De 39 veículos da Polícia Civil do Rio de Janeiro inspecionados por técnicos do Detran, pelo menos 21 já foram reprovados.

O número preliminar indica que não devem passar no teste mais da metade dos cerca de 300 carros das delegacias da capital (1ª DP a 44ª DP) – que serão vistoriados no próximo dia 3 de setembro, a pedido da chefe da Polícia Civil, Martha Rocha,

Além de problemas mecânicos, os carros estão com pneus carecas, extintores de incêndio fora do prazo de validade, além de faróis e setas queimados.

Cadeia da Legalidade

Enquanto o mundo todo observa o golpe globalitário para derrubar o ditador da Líbia Muamar Kadafi, pouca gente sabe ou lembra que o Brasil esteve perto de uma guerra civil, em 25 de agosto de 1961.

Hoje faz 50 anos a Cadeia da Legalidade - movimento desencadeado pelo então governador Leonel Brizola no Rio Grande do Sul para garantir a posse do conterrâneo e cunhado João Goulart na Presidência da República, após a renúncia de Jânio Quadros, em 25 de agosto.

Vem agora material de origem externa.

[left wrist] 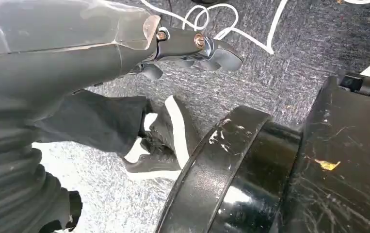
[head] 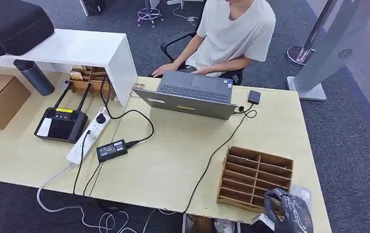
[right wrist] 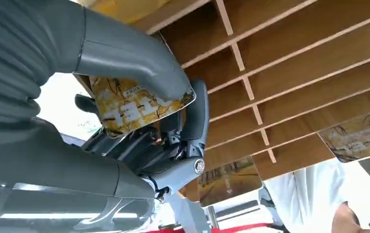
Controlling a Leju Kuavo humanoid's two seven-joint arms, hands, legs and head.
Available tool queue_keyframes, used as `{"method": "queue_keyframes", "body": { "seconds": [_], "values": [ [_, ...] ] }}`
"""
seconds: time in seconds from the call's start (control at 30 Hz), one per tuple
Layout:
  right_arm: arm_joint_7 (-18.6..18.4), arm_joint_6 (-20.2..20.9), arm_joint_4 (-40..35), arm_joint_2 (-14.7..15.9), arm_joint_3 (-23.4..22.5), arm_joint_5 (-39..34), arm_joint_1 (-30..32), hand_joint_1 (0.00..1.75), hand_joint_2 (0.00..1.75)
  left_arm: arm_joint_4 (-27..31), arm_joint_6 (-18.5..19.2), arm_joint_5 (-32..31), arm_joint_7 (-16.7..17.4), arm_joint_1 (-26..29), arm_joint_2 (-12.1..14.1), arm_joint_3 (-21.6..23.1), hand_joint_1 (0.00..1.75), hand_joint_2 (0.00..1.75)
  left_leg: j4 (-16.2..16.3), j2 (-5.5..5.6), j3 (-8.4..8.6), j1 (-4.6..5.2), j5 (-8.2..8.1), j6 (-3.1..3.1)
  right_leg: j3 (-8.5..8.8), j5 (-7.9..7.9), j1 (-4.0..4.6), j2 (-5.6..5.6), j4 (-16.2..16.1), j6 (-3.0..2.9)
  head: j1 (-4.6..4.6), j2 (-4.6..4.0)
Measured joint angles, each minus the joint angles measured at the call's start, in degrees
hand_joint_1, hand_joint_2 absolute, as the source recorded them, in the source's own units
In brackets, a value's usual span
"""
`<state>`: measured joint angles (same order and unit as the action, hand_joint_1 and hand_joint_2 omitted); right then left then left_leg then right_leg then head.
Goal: Pass the card to the sensor for recognition and then transmit it.
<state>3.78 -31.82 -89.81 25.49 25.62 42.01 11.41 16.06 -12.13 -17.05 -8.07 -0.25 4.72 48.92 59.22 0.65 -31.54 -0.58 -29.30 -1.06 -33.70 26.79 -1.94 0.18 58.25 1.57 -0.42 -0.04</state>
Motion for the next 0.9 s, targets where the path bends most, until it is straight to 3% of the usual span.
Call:
{"method": "queue_keyframes", "body": {
  "seconds": [0.6, 0.9],
  "values": [
    [1.1, -0.1, -1.2, 0.0, -0.9, 1.3, 0.5, 1.75, 1.75, 0.1, -4.5, 0.0, -0.3, -0.3, 0.2, 0.0, 0.00, 1.75, 0.0, 0.00, -0.04, 0.00, 0.00, 0.00, 0.01, 0.00, 0.00, 0.02, 0.0, 0.00, 0.00, 0.00],
    [5.7, 6.6, -4.6, 0.0, -6.9, 4.9, -8.2, 1.75, 1.75, 0.2, -2.6, 0.0, 1.3, -1.7, 0.3, 1.2, 0.00, 1.75, 0.0, 0.00, 0.00, 0.01, 0.12, -0.02, 0.02, -0.10, -0.01, 0.01, 0.0, 0.04, 0.00, 0.00]
  ]
}}
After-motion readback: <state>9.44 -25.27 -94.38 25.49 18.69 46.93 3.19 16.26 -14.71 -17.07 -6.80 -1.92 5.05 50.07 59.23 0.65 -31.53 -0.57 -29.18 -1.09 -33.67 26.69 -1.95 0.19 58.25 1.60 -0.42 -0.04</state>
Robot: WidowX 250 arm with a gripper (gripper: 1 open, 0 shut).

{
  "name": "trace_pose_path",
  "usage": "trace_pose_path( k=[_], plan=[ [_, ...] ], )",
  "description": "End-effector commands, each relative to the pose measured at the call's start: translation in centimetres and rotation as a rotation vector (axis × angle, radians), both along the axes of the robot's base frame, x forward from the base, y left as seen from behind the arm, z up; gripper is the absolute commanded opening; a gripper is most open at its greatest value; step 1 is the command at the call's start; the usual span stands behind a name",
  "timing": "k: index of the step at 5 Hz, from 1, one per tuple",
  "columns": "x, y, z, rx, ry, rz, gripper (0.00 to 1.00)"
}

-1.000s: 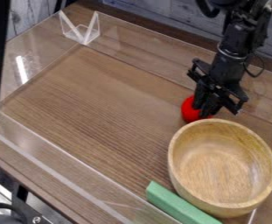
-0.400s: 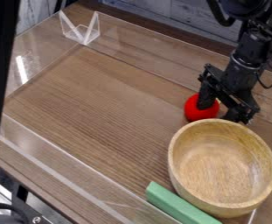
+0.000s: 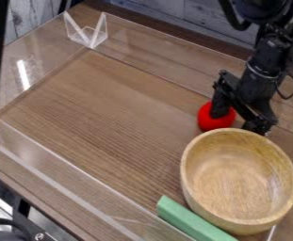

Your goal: Move the red object to the left side of the table

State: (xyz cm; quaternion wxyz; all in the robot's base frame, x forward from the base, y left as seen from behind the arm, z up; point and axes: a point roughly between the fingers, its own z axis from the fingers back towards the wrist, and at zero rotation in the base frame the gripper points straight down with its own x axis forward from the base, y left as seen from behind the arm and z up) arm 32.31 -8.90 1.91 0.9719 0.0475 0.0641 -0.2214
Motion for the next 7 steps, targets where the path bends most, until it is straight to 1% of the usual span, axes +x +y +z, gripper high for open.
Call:
trace_pose_path(
  k=[1, 2, 4, 5, 6, 7],
  plan=[
    [-1.4, 0.4, -0.2, 0.005, 0.021, 0.034, 0.00],
    [-2.5, 0.2, -0.2, 0.012, 0.026, 0.064, 0.00],
    [-1.8, -0.2, -0.3, 0.040, 0.041, 0.079, 0.00],
    [-2.1, 0.2, -0.1, 0.045, 0.048, 0.107, 1.00],
    [-2.3, 0.7, 0.0, 0.055, 0.053, 0.134, 0.00],
    [-2.4, 1.5, 1.7, 0.051, 0.007, 0.113, 0.00]
  ],
)
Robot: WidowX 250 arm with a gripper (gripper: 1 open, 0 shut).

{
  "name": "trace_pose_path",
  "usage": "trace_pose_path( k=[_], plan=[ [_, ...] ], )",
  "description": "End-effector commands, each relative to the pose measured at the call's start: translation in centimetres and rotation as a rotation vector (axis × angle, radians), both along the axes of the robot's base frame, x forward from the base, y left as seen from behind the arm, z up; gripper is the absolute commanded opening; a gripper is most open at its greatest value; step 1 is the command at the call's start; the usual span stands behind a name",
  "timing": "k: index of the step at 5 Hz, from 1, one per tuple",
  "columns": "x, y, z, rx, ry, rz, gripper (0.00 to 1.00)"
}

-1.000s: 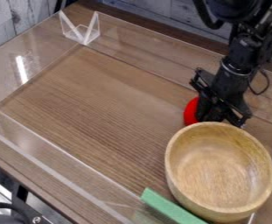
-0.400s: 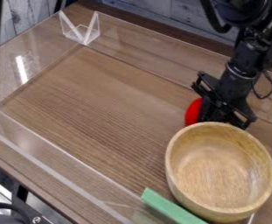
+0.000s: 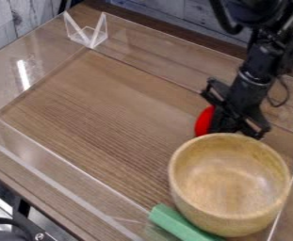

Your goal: Move the red object to the left side of the table

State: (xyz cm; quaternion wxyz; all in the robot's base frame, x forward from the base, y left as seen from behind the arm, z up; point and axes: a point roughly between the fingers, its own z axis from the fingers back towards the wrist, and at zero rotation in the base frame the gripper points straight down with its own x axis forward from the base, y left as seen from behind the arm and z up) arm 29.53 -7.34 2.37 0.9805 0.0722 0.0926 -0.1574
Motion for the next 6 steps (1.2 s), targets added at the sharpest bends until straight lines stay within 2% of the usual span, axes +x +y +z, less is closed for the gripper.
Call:
trace_pose_path(
  k=[1, 3, 4, 5, 6],
  plan=[
    [0.3, 0.9, 2.9, -0.026, -0.076, -0.036, 0.00],
    [0.8, 1.5, 6.8, -0.045, -0.150, 0.053, 0.00],
    [0.8, 3.9, 9.6, -0.030, -0.207, 0.164, 0.00],
    [1.2, 7.4, 10.6, -0.009, -0.227, 0.285, 0.00],
    [1.5, 11.4, 10.9, 0.011, -0.231, 0.372, 0.00]
  ],
)
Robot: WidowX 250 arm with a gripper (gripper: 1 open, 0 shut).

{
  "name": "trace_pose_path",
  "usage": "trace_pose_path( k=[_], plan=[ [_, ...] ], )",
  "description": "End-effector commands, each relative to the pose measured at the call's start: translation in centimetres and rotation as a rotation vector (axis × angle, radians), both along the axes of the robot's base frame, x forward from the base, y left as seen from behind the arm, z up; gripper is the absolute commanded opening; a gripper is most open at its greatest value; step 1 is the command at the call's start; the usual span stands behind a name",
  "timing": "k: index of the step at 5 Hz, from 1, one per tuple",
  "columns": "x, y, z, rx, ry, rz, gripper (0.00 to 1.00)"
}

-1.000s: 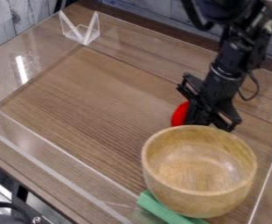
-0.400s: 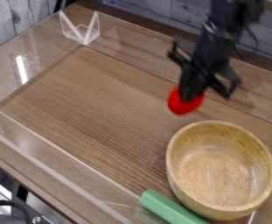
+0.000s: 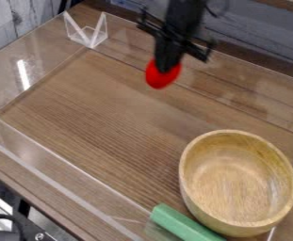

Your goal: Move the red object to the left side of the table

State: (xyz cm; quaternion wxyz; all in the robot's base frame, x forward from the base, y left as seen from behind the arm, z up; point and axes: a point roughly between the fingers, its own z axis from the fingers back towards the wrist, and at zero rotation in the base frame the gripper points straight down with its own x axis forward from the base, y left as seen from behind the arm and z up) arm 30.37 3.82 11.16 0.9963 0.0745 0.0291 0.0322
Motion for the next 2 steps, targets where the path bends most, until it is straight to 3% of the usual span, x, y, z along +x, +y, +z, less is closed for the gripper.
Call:
trace_pose_path(
  k=[1, 2],
  plan=[
    [0.9, 3.6, 2.2, 0.013, -0.071, 0.087, 0.00],
    [-0.2, 5.3, 2.2, 0.013, -0.070, 0.161, 0.00]
  ],
)
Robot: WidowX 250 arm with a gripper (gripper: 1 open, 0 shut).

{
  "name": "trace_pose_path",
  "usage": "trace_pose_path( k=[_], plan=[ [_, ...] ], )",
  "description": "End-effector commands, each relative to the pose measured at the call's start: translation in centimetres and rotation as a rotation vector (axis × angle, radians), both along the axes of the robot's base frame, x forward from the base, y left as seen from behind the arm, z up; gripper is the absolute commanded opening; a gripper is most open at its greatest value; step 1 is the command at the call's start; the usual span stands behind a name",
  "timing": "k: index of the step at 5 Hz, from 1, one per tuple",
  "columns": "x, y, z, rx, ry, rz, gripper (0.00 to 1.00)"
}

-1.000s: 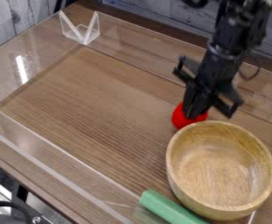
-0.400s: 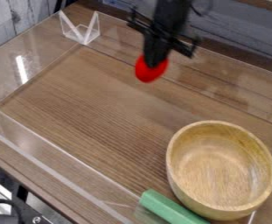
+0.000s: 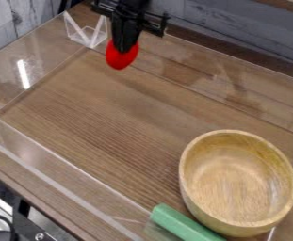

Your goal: Move the red object to the left side of the table

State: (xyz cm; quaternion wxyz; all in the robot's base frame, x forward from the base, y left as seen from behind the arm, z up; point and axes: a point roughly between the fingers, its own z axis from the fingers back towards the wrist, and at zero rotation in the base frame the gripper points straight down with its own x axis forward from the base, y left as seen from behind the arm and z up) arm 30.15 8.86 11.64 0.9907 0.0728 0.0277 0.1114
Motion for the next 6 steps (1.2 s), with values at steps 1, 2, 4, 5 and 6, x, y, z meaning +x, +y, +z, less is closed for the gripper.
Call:
trace_pose_path(
  k=[1, 2, 4, 5, 6],
  plan=[
    [-0.7, 1.0, 1.8, 0.012, -0.054, 0.054, 0.00],
    [-0.3, 0.8, 1.7, 0.007, -0.054, 0.131, 0.00],
    [0.5, 0.8, 2.2, -0.005, -0.054, 0.190, 0.00],
    [0.9, 0.7, 3.0, -0.014, -0.056, 0.175, 0.00],
    [1.0, 1.3, 2.9, -0.024, -0.065, 0.173, 0.00]
  ],
)
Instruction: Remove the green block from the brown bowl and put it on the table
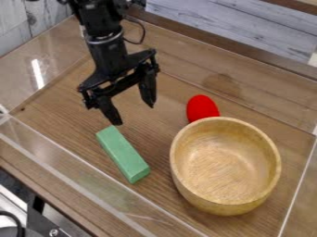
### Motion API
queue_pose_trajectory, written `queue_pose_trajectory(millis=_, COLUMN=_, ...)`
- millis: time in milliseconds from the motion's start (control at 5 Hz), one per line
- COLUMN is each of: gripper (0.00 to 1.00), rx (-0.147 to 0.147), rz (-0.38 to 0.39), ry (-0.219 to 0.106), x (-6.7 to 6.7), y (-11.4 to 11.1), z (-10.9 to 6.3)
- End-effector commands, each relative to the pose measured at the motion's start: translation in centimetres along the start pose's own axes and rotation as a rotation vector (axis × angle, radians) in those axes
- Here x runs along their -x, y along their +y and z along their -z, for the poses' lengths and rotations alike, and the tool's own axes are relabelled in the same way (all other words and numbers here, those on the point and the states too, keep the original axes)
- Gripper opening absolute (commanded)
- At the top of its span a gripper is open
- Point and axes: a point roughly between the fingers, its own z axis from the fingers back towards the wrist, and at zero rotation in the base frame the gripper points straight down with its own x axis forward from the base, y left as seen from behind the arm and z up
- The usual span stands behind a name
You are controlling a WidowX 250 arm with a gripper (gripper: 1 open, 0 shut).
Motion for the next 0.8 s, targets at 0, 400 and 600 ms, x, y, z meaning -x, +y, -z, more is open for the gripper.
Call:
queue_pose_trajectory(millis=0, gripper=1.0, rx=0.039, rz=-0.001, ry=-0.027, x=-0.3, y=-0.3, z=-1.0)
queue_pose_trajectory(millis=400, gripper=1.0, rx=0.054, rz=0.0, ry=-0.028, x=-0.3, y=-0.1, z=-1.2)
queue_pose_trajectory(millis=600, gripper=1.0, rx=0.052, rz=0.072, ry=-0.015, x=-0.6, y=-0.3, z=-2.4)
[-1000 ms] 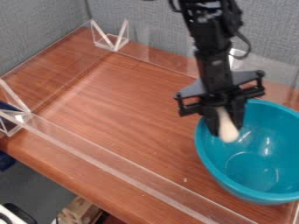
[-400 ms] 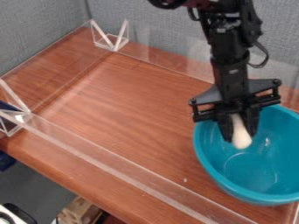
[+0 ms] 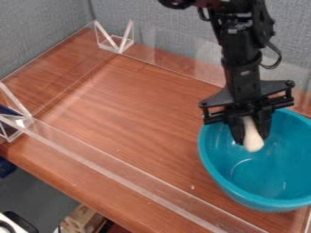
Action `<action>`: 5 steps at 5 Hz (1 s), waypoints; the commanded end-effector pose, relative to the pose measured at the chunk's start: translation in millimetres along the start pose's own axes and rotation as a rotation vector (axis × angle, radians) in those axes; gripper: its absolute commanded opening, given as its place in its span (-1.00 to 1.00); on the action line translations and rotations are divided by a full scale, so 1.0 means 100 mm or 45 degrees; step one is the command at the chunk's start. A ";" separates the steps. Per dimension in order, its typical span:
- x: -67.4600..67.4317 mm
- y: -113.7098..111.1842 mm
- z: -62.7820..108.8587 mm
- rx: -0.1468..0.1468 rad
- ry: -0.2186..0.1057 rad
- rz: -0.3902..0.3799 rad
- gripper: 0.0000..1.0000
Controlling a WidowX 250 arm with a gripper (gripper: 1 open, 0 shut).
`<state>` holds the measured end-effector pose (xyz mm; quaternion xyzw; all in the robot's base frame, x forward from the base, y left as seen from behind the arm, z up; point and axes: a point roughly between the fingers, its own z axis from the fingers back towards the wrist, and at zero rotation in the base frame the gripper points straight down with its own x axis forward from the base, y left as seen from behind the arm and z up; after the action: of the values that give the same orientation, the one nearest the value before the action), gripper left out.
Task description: Put the mushroom in the blue bowl
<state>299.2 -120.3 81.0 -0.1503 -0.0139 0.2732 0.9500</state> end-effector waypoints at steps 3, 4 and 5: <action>-0.10 -0.27 -0.20 -0.013 -0.019 -0.120 -1.00; -0.15 -0.34 -0.32 -0.010 -0.008 -0.155 -1.00; -0.21 -0.41 -0.44 -0.006 0.007 -0.189 -1.00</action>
<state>301.7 -171.1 39.6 -0.1390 -0.0060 0.2110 0.9675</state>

Entrincheirado no Palácio Piratini, sede do governo estadual, Brizola liderou uma cadeia nacional de rádio, que conquistou o apoio das tropas do III Exército, defendendo o cumprimento da Constituição para a posse do vice, que viajava pela China.

Tirando o mérito político-ideológico da radical operação do falecido Brizola, a Cadeia da Legalidade é uma lição histórica de que a soma do apoio popular e do militar também são uma forma de pressão, dentro da lei e da ordem, para fazer cumprir a Constituição, sem que se precise dar um tiro...

Dia do Soldado

Quartéis de todo Brasil celebram hoje o Dia do Soldado.

Que a sociedade brasileira se lembre da data para ter certeza de que precisa valorizar a Força Armada – que é a instituição asseguradora da soberania e da unidade nacional, em tempos de paz ou de guerra.

E que os militares também se lembrem e façam lembrar que precisam, urgentemente, de uma melhor estrutura, em termos estruturais e salariais, para cumprir sua nobre missão.